GOAL OF THE EXERCISE: Starting at the top of the entries below, set down each line exactly as written, and stop after the line containing "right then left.".

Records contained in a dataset
################
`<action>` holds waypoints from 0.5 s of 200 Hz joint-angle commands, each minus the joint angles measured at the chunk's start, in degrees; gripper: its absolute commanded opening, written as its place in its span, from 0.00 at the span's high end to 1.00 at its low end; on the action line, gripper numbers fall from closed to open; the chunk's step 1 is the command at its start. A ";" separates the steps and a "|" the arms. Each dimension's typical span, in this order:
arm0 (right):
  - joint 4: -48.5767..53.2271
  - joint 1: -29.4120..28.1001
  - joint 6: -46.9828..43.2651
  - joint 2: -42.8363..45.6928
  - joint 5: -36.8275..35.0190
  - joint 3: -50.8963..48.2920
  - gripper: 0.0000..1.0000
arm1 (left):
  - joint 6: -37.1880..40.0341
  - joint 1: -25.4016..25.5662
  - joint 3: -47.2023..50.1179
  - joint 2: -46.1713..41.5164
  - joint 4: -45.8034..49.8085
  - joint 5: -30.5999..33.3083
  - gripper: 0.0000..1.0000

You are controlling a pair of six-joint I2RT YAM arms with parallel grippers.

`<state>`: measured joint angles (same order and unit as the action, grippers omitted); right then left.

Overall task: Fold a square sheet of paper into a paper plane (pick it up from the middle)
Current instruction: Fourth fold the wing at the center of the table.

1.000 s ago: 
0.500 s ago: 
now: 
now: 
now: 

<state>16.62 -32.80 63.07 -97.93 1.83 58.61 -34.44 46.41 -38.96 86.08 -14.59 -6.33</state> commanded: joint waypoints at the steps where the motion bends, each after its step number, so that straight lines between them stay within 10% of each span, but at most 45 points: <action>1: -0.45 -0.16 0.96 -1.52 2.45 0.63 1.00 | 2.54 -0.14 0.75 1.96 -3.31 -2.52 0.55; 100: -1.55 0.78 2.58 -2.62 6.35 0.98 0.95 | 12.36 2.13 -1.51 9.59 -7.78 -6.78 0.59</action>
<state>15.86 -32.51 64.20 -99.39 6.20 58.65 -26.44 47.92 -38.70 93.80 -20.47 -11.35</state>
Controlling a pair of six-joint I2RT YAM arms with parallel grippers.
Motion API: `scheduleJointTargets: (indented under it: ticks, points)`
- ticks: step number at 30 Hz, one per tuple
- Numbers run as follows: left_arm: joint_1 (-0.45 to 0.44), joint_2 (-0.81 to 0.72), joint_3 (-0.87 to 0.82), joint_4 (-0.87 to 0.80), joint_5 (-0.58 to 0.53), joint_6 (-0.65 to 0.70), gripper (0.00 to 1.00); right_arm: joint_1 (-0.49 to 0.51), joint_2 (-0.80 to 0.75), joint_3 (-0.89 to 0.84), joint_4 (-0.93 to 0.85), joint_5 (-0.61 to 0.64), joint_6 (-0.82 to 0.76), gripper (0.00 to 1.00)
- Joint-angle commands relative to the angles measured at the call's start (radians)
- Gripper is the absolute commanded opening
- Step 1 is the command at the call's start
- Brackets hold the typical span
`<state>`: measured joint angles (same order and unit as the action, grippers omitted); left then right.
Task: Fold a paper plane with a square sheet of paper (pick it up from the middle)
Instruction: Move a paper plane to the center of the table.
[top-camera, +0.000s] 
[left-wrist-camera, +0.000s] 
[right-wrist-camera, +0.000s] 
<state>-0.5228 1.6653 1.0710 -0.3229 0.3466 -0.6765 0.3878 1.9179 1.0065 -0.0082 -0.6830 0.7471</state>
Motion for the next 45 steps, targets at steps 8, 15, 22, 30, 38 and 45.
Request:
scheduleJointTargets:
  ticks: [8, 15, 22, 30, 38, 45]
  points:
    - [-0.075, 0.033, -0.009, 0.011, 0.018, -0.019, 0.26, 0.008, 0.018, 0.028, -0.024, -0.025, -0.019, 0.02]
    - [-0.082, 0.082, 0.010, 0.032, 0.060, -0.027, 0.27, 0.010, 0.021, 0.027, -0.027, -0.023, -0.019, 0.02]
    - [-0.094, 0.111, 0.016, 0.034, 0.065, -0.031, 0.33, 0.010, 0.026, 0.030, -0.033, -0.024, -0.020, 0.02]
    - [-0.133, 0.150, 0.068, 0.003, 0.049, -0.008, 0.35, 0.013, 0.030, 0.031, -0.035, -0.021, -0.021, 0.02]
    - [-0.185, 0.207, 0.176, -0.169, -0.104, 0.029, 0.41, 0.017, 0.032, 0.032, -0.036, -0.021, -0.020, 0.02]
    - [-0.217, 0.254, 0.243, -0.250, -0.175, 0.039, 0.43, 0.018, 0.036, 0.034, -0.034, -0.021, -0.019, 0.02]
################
WRITTEN RESPONSE:
`<action>` holds waypoints from 0.5 s of 200 Hz joint-angle commands, each minus the joint angles measured at the chunk's start, in degrees; gripper: its absolute commanded opening, written as its place in its span, from 0.00 at the span's high end to 1.00 at its low end; on the action line, gripper numbers fall from closed to open; the chunk's step 1 is the command at its start. A ";" separates the steps and a "|" the arms. Each dimension's typical span, in this order:
arm0 (right):
  - joint 4: -48.5767..53.2271
  - joint 1: -29.4120..28.1001
  - joint 6: -46.9828..43.2651
  - joint 2: -42.8363..45.6928
  - joint 5: -36.8275..35.0190
  - joint 3: -50.8963..48.2920
  - gripper: 0.0000..1.0000
arm1 (left):
  - joint 6: -37.1880..40.0341
  - joint 1: -25.4016..25.5662
  - joint 3: -47.2023..50.1179
  - joint 2: -46.1713..41.5164
  - joint 4: -45.8034..49.8085
  - joint 5: -30.5999..33.3083
  - gripper: 0.0000..1.0000

You are controlling a pair of six-joint I2RT YAM arms with parallel grippers.

`<state>`: measured joint angles (same order and unit as the action, grippers omitted); right then left.

The answer has been given, and the exercise is done.